▶ Task to complete:
Find every line of the listing below where "black" appears, and copy it.

....

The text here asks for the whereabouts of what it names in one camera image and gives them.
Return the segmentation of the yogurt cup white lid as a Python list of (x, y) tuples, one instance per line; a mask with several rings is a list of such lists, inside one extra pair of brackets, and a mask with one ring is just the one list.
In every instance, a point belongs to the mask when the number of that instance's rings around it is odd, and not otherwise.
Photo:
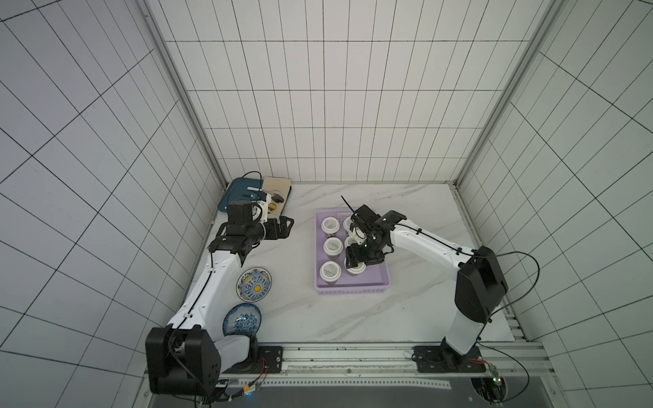
[(327, 238), (335, 237), (340, 230), (340, 222), (335, 217), (325, 217), (321, 221), (321, 230)]
[(328, 237), (323, 244), (323, 251), (331, 261), (337, 261), (344, 249), (345, 245), (336, 236)]
[(366, 268), (367, 265), (365, 265), (364, 263), (358, 263), (358, 265), (355, 267), (346, 267), (345, 269), (349, 275), (358, 276), (362, 274), (366, 270)]
[(342, 275), (340, 265), (335, 261), (327, 261), (320, 268), (321, 279), (329, 286), (334, 286)]
[(345, 218), (345, 220), (343, 222), (343, 226), (345, 228), (345, 231), (348, 234), (350, 234), (350, 232), (352, 231), (352, 229), (351, 229), (352, 225), (353, 225), (353, 222), (352, 222), (351, 218), (350, 217)]
[(345, 246), (348, 248), (349, 246), (352, 246), (353, 244), (357, 243), (357, 239), (353, 238), (352, 236), (348, 236), (345, 239)]

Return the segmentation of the purple perforated plastic basket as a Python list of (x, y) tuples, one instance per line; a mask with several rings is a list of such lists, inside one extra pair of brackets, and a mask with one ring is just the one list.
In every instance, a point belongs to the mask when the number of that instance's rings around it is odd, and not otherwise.
[(384, 292), (390, 286), (389, 271), (386, 263), (367, 266), (362, 273), (351, 275), (345, 268), (345, 250), (343, 250), (338, 258), (334, 260), (334, 262), (341, 268), (341, 275), (338, 277), (338, 280), (331, 285), (321, 277), (321, 267), (324, 263), (331, 261), (331, 258), (329, 258), (328, 254), (324, 251), (324, 243), (328, 239), (328, 234), (325, 233), (321, 227), (322, 222), (324, 219), (329, 217), (335, 218), (340, 223), (340, 227), (338, 232), (335, 233), (335, 236), (344, 246), (346, 246), (346, 240), (349, 235), (343, 222), (345, 222), (345, 219), (347, 219), (350, 214), (350, 210), (343, 208), (321, 209), (316, 212), (316, 260), (314, 281), (315, 288), (321, 295)]

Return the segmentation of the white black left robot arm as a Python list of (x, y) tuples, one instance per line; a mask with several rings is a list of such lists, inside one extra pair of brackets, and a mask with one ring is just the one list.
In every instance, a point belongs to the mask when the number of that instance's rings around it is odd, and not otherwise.
[(225, 335), (209, 326), (219, 313), (249, 253), (263, 240), (286, 239), (294, 220), (282, 216), (265, 222), (224, 222), (208, 245), (207, 265), (180, 310), (164, 327), (146, 337), (146, 363), (153, 394), (188, 395), (217, 401), (222, 373), (234, 366), (255, 368), (258, 340), (252, 331)]

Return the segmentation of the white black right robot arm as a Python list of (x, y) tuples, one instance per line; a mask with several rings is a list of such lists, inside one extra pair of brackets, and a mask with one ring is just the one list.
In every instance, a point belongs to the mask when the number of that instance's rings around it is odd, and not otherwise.
[(401, 249), (435, 265), (455, 282), (457, 311), (440, 343), (440, 354), (457, 360), (467, 357), (508, 292), (498, 255), (486, 246), (474, 249), (447, 241), (396, 211), (379, 215), (363, 205), (350, 219), (363, 241), (346, 250), (348, 267), (379, 265)]

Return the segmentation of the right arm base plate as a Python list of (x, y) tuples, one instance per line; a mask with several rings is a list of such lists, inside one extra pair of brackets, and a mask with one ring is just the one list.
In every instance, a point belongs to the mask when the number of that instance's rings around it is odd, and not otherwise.
[(479, 363), (480, 358), (481, 353), (476, 346), (466, 355), (459, 355), (447, 345), (415, 346), (412, 354), (418, 372), (432, 374), (485, 373), (486, 365)]

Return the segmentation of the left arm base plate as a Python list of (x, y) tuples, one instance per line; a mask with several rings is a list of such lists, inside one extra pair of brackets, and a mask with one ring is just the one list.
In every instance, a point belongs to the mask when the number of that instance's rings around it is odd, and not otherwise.
[(257, 346), (249, 350), (248, 358), (233, 365), (225, 374), (278, 374), (282, 372), (283, 348)]

....

▶ Exercise result:
Return the segmentation of the white black left robot arm as a Python list of (x, y) tuples, one instance per line; a mask with several rings is a list of such lists, inside one extra pair of brackets, and a mask with one ring is just the one list.
Return the segmentation of the white black right robot arm as a Python list of (x, y) tuples, one instance per line; a mask with several rings is a list of such lists, inside one extra pair of brackets, and a mask with one ring is just the one list.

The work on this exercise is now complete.